Теодор вздыхал все печальнее; ему становилось все хуже.
Тем временем мы дошли до улицы Славных ребят, где устраивает свои публичные распродажи Сильвестр; на этом роскошном книжном базаре, где так любят бывать ученые люди, за последнюю четверть века сменяли друг друга бесценные сокровища, о каких не мечтали даже Птолемеи, чью библиотеку, возможно, сжег вовсе не Омар{26}, что бы там ни болтали по этому поводу наши историки. Никогда не случалось мне видеть столько великолепных изданий сразу.
— Мне жаль тех несчастных, что расстаются с ними! — сказал я Теодору.
— Они либо уже умерли, либо скоро умрут от этого! — отвечал он.

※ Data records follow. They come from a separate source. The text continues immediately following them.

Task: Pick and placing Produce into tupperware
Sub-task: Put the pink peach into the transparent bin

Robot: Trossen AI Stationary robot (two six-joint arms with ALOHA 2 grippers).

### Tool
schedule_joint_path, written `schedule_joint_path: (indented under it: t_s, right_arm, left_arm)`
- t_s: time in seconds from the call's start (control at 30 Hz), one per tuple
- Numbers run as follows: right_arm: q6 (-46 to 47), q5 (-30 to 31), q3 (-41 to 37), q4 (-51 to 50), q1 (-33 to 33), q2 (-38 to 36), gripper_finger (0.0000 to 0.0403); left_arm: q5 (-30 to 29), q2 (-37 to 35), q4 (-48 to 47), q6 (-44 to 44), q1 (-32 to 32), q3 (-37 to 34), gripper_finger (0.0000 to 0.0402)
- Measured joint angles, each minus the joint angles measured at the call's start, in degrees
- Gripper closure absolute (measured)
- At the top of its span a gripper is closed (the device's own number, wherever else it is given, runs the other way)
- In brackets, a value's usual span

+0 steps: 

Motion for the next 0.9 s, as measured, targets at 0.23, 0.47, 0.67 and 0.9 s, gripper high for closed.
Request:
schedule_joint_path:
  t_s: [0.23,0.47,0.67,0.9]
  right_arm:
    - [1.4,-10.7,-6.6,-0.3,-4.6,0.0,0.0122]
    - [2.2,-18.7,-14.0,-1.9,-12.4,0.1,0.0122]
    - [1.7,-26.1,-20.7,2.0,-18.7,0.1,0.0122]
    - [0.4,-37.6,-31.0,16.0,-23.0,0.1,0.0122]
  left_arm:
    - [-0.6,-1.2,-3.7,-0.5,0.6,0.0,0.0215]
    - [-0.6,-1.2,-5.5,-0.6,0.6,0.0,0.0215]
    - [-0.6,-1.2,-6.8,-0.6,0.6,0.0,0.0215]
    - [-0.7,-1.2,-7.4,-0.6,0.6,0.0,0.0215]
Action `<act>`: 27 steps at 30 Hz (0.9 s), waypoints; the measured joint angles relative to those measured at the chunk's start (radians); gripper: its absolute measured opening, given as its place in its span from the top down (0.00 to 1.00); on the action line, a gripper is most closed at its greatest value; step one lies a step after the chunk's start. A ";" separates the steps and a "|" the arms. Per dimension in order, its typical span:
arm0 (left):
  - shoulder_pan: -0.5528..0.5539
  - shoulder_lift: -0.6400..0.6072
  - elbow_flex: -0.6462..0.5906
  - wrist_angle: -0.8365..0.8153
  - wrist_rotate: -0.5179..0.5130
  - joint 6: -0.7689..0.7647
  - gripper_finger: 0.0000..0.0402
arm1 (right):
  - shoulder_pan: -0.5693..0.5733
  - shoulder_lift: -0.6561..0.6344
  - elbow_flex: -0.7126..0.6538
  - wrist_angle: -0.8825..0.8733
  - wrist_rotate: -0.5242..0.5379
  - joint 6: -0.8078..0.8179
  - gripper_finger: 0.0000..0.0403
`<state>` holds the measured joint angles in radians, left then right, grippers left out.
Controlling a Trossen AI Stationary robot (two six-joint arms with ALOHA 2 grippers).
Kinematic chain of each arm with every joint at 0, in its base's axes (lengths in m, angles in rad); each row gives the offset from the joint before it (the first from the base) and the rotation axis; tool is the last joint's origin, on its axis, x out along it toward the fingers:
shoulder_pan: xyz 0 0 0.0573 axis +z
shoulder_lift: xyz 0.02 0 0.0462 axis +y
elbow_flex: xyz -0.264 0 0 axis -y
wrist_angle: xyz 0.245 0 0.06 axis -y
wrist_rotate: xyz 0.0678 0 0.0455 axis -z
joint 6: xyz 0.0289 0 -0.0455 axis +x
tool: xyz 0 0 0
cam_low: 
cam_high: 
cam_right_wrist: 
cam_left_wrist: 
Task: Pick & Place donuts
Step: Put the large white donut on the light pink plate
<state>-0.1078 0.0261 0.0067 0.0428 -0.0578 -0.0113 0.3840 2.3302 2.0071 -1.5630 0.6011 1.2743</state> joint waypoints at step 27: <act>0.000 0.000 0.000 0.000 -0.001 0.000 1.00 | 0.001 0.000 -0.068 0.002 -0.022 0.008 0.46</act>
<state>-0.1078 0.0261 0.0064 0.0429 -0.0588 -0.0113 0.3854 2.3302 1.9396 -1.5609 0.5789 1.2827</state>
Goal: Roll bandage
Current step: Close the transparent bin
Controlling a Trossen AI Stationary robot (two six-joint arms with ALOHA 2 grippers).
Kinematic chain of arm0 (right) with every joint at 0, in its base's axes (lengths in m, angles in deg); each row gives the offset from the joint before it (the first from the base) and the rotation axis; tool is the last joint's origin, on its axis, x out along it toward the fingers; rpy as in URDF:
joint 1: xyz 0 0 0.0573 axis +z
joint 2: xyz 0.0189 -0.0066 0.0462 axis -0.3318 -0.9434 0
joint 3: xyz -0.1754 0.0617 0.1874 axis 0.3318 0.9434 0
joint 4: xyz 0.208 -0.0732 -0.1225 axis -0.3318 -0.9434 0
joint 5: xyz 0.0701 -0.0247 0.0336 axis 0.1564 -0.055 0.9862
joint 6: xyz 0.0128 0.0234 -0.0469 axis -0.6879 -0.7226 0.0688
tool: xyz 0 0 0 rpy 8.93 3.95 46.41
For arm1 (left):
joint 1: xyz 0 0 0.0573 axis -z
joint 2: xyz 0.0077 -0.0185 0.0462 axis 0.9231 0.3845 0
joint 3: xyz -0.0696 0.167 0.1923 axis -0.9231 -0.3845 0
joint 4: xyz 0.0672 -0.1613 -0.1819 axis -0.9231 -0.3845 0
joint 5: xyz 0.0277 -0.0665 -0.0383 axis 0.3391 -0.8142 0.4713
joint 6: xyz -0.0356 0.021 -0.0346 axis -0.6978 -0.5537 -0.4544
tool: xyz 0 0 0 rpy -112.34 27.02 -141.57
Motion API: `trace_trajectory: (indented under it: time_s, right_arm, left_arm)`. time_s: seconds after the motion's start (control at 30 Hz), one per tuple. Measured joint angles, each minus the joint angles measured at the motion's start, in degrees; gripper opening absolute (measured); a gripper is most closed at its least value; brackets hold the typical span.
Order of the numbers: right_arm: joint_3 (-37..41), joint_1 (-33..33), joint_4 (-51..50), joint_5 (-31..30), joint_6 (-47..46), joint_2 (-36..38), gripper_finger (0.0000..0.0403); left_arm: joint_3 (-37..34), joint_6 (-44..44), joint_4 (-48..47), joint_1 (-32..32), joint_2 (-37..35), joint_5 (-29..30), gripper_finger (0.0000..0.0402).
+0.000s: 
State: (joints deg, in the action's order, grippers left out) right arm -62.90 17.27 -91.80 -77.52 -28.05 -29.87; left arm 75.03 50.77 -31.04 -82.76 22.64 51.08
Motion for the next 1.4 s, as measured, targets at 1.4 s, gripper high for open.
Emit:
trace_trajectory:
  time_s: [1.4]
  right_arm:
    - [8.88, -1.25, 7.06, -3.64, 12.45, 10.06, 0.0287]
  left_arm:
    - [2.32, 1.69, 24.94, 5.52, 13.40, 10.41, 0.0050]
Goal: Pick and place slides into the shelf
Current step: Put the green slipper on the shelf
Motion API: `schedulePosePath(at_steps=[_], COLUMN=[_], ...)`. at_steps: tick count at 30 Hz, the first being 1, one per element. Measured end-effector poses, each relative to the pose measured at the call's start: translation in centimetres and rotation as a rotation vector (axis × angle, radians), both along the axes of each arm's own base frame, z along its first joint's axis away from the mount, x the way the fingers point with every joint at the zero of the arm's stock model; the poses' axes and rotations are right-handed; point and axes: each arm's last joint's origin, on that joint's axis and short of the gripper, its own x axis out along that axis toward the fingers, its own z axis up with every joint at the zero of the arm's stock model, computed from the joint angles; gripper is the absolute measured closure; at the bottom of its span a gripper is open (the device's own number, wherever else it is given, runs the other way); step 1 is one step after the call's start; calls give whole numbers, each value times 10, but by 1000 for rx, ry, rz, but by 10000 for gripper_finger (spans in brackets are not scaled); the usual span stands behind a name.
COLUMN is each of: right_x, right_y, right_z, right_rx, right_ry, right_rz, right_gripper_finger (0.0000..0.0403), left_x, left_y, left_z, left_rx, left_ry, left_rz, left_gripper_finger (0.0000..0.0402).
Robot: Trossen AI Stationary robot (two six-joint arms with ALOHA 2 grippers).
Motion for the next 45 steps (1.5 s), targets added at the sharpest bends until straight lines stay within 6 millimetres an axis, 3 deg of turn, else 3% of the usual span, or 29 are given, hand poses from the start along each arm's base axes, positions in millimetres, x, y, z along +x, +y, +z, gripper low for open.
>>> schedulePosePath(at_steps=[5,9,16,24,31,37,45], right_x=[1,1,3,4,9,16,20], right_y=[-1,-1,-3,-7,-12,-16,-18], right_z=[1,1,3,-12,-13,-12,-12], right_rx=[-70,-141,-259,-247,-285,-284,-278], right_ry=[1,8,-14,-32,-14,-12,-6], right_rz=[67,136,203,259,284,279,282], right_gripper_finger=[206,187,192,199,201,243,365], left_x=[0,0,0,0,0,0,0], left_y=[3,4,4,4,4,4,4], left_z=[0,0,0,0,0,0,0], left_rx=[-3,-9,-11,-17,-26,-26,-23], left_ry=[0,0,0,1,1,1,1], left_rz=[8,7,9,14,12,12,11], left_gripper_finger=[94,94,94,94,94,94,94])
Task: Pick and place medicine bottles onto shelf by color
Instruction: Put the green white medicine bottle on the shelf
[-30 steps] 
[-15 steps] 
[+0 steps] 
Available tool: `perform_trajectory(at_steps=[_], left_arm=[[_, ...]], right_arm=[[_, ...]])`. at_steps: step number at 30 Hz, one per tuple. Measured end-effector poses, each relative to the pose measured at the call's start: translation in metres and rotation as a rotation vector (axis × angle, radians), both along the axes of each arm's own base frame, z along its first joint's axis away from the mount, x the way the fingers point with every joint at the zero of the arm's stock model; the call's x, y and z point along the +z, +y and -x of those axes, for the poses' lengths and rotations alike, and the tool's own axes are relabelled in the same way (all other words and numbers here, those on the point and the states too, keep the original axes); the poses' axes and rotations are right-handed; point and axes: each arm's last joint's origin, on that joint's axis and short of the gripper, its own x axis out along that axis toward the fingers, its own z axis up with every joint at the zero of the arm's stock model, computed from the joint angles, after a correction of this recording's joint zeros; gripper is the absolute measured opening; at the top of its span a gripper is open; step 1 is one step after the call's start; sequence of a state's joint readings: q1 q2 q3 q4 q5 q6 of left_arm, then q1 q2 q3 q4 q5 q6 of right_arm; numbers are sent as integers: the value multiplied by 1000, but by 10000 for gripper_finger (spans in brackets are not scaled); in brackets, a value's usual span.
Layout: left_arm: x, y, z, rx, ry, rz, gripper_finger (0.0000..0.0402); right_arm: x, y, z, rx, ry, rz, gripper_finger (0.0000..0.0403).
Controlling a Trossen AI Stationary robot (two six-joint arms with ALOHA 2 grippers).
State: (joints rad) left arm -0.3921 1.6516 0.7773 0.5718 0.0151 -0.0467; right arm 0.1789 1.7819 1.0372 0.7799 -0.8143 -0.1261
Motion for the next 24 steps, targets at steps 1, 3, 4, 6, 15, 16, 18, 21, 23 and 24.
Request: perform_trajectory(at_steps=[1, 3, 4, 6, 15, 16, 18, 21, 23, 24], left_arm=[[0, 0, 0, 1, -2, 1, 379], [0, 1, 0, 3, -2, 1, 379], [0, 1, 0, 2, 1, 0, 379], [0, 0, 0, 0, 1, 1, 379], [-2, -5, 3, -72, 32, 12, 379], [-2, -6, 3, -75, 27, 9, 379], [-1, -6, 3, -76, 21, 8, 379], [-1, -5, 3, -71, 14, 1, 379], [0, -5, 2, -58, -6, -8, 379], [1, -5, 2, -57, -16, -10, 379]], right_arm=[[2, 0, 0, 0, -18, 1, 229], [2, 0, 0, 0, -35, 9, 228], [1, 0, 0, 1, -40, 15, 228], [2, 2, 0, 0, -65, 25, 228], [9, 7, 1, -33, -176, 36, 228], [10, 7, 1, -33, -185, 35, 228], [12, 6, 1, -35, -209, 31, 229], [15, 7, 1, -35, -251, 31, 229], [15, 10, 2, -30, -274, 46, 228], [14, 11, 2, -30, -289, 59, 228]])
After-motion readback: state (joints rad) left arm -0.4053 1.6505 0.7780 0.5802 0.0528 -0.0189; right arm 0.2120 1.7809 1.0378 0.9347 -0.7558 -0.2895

Но зала была пуста. Лишь неутомимый господин Тур с присущим ему терпением и точностью переписывал на аккуратно вырезанные карточки названия трудов, только что ускользнувших из-под его неусыпного надзора. Этот человек, счастливейший из смертных, хранит в своей картотеке точные копии титульных листов всех книг, какие когда бы то ни было выходили из печати. Даже если все плоды типографского искусства погибнут во время революции, которая не замедлит разразиться в результате постоянного совершенствования нашего общества, это не помешает господину Туру оставить потомкам полный каталог универсальной библиотеки. Без сомнения, предусмотрительность, с которой господин Тур загодя начал составлять опись нашей цивилизации, достойна восхищения. Через несколько лет это уже никому и в голову не придет.